The abundance of mutations in chromatin regulatory proteins in ASDs highlights the significance of chromatin structure in brain development. Kavitha Sarma and colleagues plan to study whether RNA-containing chromatin structures called R-loops are molecular drivers of deregulated gene expression in ASDs. They will also test the possibility of targeting R-loops for future therapy in ASDs.

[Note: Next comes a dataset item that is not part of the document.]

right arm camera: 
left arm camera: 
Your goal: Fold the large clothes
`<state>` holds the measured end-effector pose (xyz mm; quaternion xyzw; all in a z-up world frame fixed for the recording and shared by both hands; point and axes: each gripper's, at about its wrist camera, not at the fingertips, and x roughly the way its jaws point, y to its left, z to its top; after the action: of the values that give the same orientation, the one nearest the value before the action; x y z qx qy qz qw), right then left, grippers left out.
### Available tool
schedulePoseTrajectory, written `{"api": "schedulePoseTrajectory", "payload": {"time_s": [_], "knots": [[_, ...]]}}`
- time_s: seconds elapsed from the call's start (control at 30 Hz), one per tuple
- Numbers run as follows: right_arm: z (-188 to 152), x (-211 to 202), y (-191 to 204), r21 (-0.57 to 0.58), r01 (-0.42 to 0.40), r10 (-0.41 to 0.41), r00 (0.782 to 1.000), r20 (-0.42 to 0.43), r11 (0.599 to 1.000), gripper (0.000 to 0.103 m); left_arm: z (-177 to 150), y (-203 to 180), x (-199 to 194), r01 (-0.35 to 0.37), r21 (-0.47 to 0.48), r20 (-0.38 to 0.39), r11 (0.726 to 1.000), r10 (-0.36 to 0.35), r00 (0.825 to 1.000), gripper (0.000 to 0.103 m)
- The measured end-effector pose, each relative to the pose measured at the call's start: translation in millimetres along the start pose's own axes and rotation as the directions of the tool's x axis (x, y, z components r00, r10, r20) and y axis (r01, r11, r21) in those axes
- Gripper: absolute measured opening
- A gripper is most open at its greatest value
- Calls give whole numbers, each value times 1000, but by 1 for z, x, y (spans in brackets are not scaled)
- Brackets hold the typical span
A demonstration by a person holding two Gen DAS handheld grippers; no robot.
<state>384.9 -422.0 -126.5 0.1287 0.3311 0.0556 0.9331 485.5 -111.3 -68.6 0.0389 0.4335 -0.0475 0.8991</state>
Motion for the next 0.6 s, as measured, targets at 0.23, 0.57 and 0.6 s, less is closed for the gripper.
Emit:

How autism-associated genes are differentially spliced during brain development remains largely unknown. Xiaochang Zhang aims to combine single cell RNA-seq with long-read sequencing to investigate cell-type-specific mRNA isoforms that are expressed during neocortical development. He plans to apply this knowledge to the interpretation of mutations associated with autism risk, leading to a better understanding of how gene expression and development may be affected in autism.